Brinkman reiterated an ‘underweight’ (equivalent to sell) rating for Tesla shares. His target price of $120 per share predicts a 32% drop from current levels. Tesla shares are down 3% trading now but the stock is up about 60% so far in 2023.

“While both technology and execution risk appear significantly less than once feared, expansion into higher volume segments with lower price points appears to involve greater risk relative to demand, execution and competition,” Brinkman added. “In the meantime, the valuation appears to be pricing in upside related to expansion into mass market segments well beyond our volume projections for the Model 3.” The bearish note on Tesla comes after the company reported a mixed — at best — outlook for the fourth quarter and full year last week.

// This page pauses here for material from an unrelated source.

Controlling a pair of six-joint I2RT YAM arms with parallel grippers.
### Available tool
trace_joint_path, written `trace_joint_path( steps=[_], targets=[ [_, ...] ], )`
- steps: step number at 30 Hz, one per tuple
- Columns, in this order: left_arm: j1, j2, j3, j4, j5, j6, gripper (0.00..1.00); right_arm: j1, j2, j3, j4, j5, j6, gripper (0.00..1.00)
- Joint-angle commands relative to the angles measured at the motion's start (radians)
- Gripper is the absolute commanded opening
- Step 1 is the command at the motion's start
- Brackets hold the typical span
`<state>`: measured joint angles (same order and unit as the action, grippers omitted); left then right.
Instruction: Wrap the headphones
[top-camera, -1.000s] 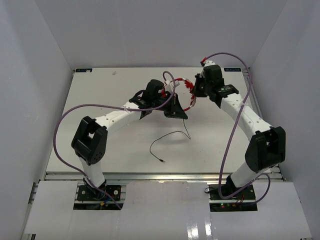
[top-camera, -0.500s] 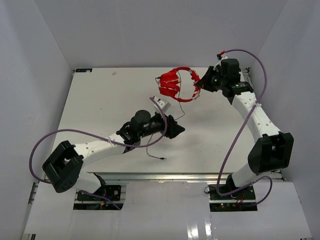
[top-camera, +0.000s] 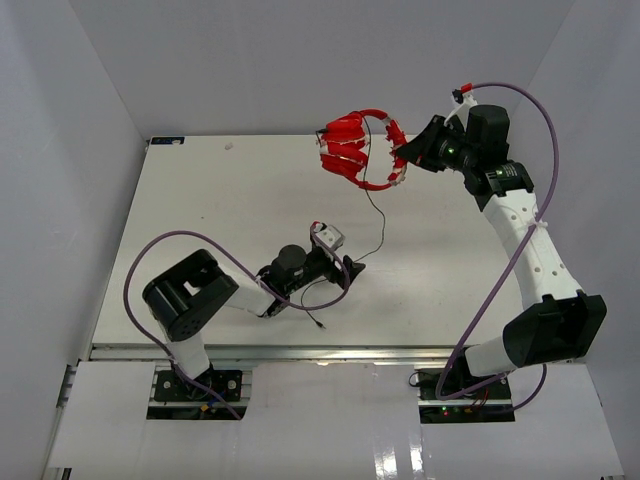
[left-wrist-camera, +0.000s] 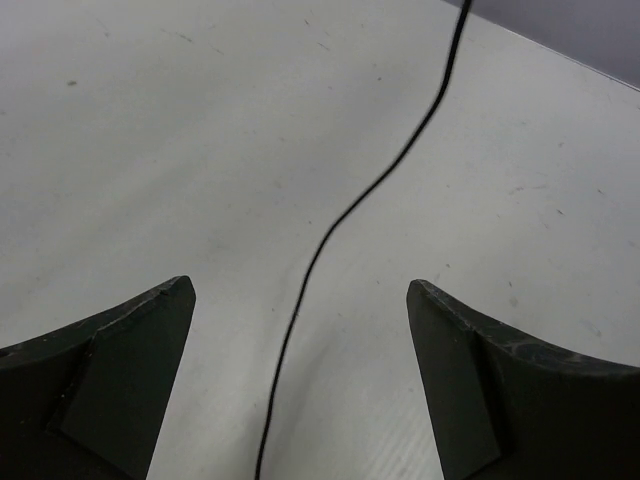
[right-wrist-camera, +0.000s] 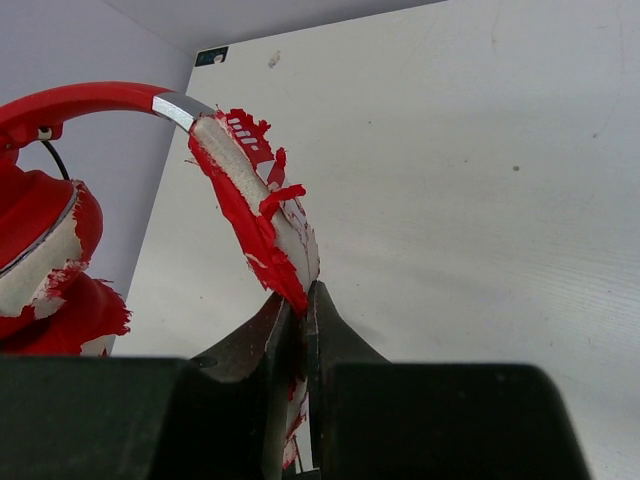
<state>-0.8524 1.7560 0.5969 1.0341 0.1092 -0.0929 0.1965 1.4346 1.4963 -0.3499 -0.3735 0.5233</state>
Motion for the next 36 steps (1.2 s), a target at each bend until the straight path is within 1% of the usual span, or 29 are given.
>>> trace_joint_path(
  steps=[1,4,5,7,9,10,11,13,15,16,17,19,22,23,25,27,29,31,32,34,35,36],
  targets=[
    [0.001,0.093,0.149,-0.003,-0.046,0.143,0.98,-0.003,-0.053,0.047,0.039,-0.104,0.044,0.08],
    [0.001,0.148,0.227,-0.062,-0.002,0.184,0.96,-0.005,-0.068,0.042,0.04,-0.116,0.043,0.08],
    [0.001,0.159,0.258,-0.068,0.07,0.186,0.95,-0.007,-0.073,0.041,0.04,-0.122,0.043,0.08],
    [0.001,0.176,0.279,-0.087,0.169,0.18,0.92,-0.016,-0.077,0.039,0.04,-0.127,0.041,0.08],
    [0.001,0.181,0.294,-0.1,0.257,0.168,0.88,-0.023,-0.078,0.038,0.039,-0.13,0.035,0.08],
    [0.002,0.183,0.294,-0.108,0.269,0.163,0.86,-0.026,-0.076,0.038,0.038,-0.136,0.035,0.08],
    [0.003,0.188,0.298,-0.122,0.28,0.158,0.79,-0.028,-0.074,0.038,0.039,-0.141,0.037,0.08],
    [0.01,0.198,0.306,-0.132,0.305,0.135,0.62,-0.029,-0.07,0.039,0.04,-0.145,0.039,0.08],
    [0.016,0.198,0.285,-0.101,0.322,0.114,0.62,-0.03,-0.068,0.041,0.04,-0.141,0.033,0.08],
    [0.017,0.2,0.282,-0.106,0.322,0.113,0.6,-0.032,-0.068,0.04,0.041,-0.145,0.032,0.08],
    [0.018,0.205,0.284,-0.121,0.32,0.114,0.55,-0.036,-0.07,0.039,0.042,-0.153,0.032,0.08],
    [0.032,0.221,0.31,-0.175,0.319,0.114,0.29,-0.04,-0.076,0.034,0.054,-0.176,0.04,0.08],
    [0.051,0.258,0.32,-0.176,0.333,0.081,0.21,-0.046,-0.089,0.024,0.073,-0.234,0.045,0.08],
    [0.058,0.267,0.318,-0.166,0.345,0.059,0.17,-0.048,-0.094,0.018,0.081,-0.263,0.044,0.08],
    [0.07,0.287,0.311,-0.145,0.373,0.035,0.05,-0.053,-0.107,0.004,0.101,-0.324,0.038,0.08],
    [0.095,0.296,0.294,-0.114,0.405,-0.008,0.0,-0.063,-0.119,-0.015,0.127,-0.389,0.029,0.08],
    [0.123,0.293,0.269,-0.102,0.434,-0.024,0.0,-0.069,-0.135,-0.053,0.174,-0.496,-0.024,0.08],
    [0.152,0.269,0.253,-0.107,0.467,-0.058,0.0,-0.071,-0.158,-0.079,0.178,-0.531,-0.145,0.08],
    [0.183,0.242,0.241,-0.125,0.499,-0.078,0.0,-0.071,-0.174,-0.081,0.138,-0.514,-0.269,0.08],
    [0.238,0.19,0.226,-0.174,0.571,-0.101,0.0,-0.068,-0.195,-0.078,0.007,-0.416,-0.482,0.08],
    [0.287,0.152,0.234,-0.233,0.611,-0.113,0.0,-0.067,-0.205,-0.087,-0.03,-0.391,-0.612,0.08],
    [0.332,0.131,0.256,-0.284,0.671,-0.122,0.0,-0.067,-0.213,-0.103,-0.078,-0.361,-0.698,0.08]
  ],
)
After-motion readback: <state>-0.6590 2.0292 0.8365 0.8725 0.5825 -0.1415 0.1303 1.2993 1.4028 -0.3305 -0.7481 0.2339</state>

Tesla recorded in the fourth quarter of 2022 an adjusted profit of $1.19 per share on revenues of $24.32 billion – far exceeding market expectations, which led to an 11% jump in the stock in trading the next day. Tesla’s gross profit margin in the fourth quarter came in at 23.8%, less than estimates of 25.4%. The car’s gross profit rate reached 25.9%, compared to analyst estimates of 28.4%.

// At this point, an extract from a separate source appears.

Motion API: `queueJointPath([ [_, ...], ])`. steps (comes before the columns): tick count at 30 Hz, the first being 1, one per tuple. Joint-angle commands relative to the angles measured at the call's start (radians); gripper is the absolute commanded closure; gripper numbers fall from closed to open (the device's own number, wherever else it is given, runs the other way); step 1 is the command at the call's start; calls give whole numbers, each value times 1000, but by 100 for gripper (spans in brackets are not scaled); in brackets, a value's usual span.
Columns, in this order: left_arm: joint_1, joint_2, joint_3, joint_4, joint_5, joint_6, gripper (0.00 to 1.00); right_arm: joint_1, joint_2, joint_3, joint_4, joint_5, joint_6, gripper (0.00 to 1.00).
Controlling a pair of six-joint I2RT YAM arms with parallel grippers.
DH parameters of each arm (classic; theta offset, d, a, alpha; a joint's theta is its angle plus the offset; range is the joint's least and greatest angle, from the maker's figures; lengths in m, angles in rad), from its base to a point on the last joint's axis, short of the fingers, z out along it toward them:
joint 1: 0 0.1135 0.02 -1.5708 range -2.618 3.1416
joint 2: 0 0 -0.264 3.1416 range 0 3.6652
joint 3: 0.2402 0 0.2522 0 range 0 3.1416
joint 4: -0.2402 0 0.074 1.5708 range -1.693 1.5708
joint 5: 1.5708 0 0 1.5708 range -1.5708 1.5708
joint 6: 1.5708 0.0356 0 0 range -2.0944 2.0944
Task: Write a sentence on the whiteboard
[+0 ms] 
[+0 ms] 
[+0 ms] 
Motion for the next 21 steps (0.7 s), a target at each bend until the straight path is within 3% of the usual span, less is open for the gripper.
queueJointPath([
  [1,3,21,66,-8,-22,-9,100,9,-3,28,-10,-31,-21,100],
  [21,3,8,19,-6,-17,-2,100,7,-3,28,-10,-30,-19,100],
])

During the earnings call with investors, Tesla CEO Elon Musk did his best to sound enthusiastic about Tesla’s business. He also addressed demand concerns, stating, “So far in January, we’ve seen the strongest orders to date ever in our history.” But at the same time, he warned of a “severe” recession this year.

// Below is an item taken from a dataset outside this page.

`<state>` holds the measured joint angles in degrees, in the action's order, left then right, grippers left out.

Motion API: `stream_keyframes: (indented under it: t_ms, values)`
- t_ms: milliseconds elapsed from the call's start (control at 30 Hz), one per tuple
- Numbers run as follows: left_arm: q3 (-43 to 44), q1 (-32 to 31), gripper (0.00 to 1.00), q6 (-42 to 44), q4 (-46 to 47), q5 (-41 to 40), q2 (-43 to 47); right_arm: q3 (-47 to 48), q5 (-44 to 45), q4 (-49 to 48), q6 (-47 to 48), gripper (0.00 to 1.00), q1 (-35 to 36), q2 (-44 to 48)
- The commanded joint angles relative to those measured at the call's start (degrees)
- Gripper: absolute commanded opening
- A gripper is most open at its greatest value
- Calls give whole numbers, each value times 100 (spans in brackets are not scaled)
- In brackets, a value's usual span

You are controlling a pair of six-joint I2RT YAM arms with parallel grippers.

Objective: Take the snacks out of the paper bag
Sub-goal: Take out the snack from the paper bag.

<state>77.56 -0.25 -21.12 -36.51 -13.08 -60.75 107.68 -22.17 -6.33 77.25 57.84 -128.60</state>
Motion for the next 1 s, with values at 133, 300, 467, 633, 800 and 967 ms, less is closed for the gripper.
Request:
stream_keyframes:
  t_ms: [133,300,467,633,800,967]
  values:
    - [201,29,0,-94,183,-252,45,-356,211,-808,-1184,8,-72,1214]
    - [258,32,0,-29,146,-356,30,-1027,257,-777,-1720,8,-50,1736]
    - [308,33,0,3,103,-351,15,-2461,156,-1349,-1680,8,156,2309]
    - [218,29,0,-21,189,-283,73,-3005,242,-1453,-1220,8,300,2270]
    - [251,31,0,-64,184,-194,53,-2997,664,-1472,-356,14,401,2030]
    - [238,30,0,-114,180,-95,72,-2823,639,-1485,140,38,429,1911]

At the beginning of the month, the company reported on vehicle deliveries and although the market expected Tesla to deliver no less than 420,000 vehicles in the last quarter of 2022, the company’s actual performance was weaker and it delivered only 405,200 units.

The economic warning appears to have been included in Tesla’s 2023 volume growth forecast of 38%, which fell short of a long-term target of 50%. Not everyone on the Street is in Brinkman’s camp on Tesla, however: Bernberg analyst Adrian Januschik upgraded his rating on Tesla from “hold” to “sell,” citing “misplaced” pricing concerns.